Building a list is the core principle behind the Early to Rise Model of Internet marketing. And, all other things being equal, the bigger your list, the more money you will make.
That's great for marketers and list owners who have thousands, tens of thousands, and even hundreds of thousands of subscribers. But what if you are just getting started? Can you make money with a small list?
The answer to that question is a resounding yes.
In fact, I've done it myself. I built a small list (about 5,000 subscribers) that generated six figures yearly. And with another list of only about 1,200 subscribers, I generated over $15,000 in sales in one month.
It wasn't difficult. I simply drove traffic to my website and captured the names and e-mail addresses of my visitors. Then I sent them follow-up e-mails with quality content and relevant sales promotions.
Just to give you a frame of reference, most online marketers will tell you that if you can earn an average of $1 per subscriber per month, you are doing well. So if I had generated about $1,200 in sales from my 1,200 subscribers, that would have been par for the course. The $15,000 I actually generated is more than 10 times the industry average.
I was able to do it because size isn't the only thing that determines how much money you can make with a list. The responsiveness of the list is a key factor.
Responsiveness refers to the number of people who open your e-mails and take the action you want them to take - by subscribing to your newsletter, for example, or making a purchase.
One of best ways to increase the responsiveness of your list is to develop a relationship with your subscribers. The easier you make it for them to know, like, and trust you, the more likely they will be to open your e-mails and click on your links.
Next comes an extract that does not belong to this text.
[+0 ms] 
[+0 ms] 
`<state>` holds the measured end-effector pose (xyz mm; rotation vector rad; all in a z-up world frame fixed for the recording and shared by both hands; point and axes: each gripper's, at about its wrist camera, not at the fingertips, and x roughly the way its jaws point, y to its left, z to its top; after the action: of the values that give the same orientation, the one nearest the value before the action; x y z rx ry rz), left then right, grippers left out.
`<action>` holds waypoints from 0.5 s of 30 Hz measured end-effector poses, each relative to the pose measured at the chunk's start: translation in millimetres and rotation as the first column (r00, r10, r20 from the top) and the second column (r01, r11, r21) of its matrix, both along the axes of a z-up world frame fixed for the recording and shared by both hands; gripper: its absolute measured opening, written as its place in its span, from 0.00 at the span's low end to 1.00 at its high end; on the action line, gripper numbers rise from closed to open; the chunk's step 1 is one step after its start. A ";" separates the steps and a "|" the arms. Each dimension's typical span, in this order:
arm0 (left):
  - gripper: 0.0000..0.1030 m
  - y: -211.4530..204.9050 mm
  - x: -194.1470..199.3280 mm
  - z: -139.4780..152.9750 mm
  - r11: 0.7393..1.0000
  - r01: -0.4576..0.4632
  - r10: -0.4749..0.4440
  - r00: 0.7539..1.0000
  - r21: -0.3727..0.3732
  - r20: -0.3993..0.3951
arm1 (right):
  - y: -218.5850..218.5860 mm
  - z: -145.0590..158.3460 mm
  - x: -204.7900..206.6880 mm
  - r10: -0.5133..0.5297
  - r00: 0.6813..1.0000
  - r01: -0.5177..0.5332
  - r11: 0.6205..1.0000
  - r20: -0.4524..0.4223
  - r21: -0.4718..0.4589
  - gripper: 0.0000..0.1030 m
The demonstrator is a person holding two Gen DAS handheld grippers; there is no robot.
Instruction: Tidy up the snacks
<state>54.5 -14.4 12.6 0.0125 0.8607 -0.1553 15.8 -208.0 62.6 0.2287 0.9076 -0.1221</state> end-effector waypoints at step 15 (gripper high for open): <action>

So how, exactly, do you develop a relationship with the people on your list?
When you write copy for your website or for an e-mail that you'll be sending to your list, write it as if you were having a conversation with your reader, face to face. And look for ways to incorporate your personal story and your personality into the copy.
I make my websites and e-letters personal by keeping my readers updated on where I am and what I'm doing. I also share information about my background, such as the fact that I'm a Penn State grad. (Go Lions!) And I share my opinions on current events.
The bond this creates is extremely powerful.
You've probably noticed that Michael Masterson frequently shares information about his life and travels with his ETR readers. (And keep in mind that Early to Rise started as a personal letter from Michael to a few of his colleagues.)
Start your e-mails with a quick personal update. Then go into your content or sales message. On your website, the "About" page is a great place for your personal background information. Include a picture, or pictures, of yourself (especially on the home page) to help put a face to the name. You could even have videos.
People come up to me at events and tell me that they remember me because of something I mentioned in my e-mails or on my website - something completely unrelated to business. And customers often tell me that the reason they purchased something from me was not because of the offer, but because they felt like they actually got to know me as a real human being.
Getting personal can help you and your website stand out in a cold and crowded digital world. While it's true that "the money is in the list," you'll quickly discover that there is more money in your relationship with the people on that list.